◆ **Collected data**
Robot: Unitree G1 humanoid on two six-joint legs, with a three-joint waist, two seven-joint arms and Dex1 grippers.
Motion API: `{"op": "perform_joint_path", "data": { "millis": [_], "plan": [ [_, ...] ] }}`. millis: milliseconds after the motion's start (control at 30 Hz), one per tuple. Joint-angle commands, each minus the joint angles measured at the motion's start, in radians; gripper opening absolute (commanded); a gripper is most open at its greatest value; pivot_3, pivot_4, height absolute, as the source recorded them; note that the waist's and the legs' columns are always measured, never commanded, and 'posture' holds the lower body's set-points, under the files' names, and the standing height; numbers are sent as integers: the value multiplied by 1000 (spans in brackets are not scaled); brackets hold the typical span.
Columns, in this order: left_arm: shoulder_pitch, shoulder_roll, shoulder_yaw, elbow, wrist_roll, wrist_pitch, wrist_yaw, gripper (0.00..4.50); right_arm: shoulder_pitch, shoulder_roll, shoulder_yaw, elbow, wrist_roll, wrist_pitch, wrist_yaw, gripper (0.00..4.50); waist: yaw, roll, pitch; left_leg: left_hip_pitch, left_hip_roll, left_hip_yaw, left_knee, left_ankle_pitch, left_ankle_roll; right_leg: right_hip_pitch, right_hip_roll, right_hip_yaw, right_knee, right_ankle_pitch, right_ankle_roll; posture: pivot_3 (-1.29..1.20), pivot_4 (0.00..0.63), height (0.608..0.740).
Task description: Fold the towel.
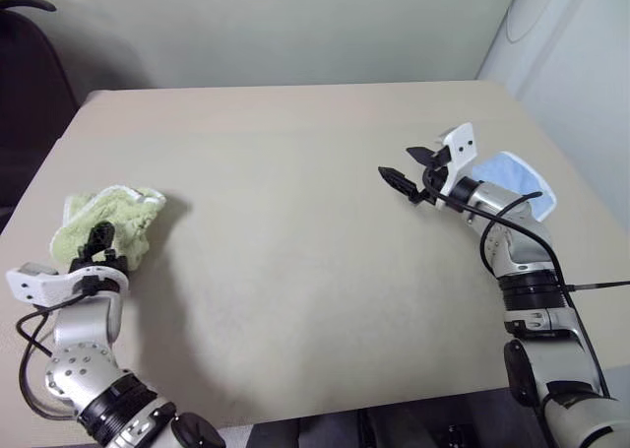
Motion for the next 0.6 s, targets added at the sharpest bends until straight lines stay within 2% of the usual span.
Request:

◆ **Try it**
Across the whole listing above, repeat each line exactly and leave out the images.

◆ **Response below**
Robot: Unitree G1 humanoid on two six-joint legs, with a three-joint waist, two seven-joint arms and Dex1 grippers.
Motion API: `{"op": "perform_joint_path", "data": { "millis": [_], "plan": [ [_, ...] ] }}`. millis: milliseconds after the motion's start (control at 30 Hz), one per tuple. Joint-angle commands, each minus the joint angles measured at the motion's start, in radians; gripper opening absolute (commanded); a gripper is most open at its greatest value; pivot_3, pivot_4, height absolute, as the source recorded them; note that the waist's and the legs' columns are always measured, never commanded, and 'posture' holds the lower body's set-points, under the files' names, and the standing height; numbers are sent as integers: the value multiplied by 1000 (spans in brackets are not scaled); brackets hold the typical span.
Columns, in this order: left_arm: shoulder_pitch, shoulder_roll, shoulder_yaw, elbow, wrist_roll, wrist_pitch, wrist_yaw, gripper (0.00..4.50); right_arm: shoulder_pitch, shoulder_roll, shoulder_yaw, elbow, wrist_roll, wrist_pitch, wrist_yaw, gripper (0.00..4.50); waist: yaw, roll, pitch; left_leg: left_hip_pitch, left_hip_roll, left_hip_yaw, left_knee, left_ankle_pitch, left_ankle_roll; right_leg: right_hip_pitch, right_hip_roll, right_hip_yaw, right_knee, right_ankle_pitch, right_ankle_roll; posture: pivot_3 (-1.29..1.20), pivot_4 (0.00..0.63), height (0.608..0.740).
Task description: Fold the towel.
Motion for the next 0.6 s, targets added at the sharpest bends until straight lines stay within 2% of the usual span.
Request:

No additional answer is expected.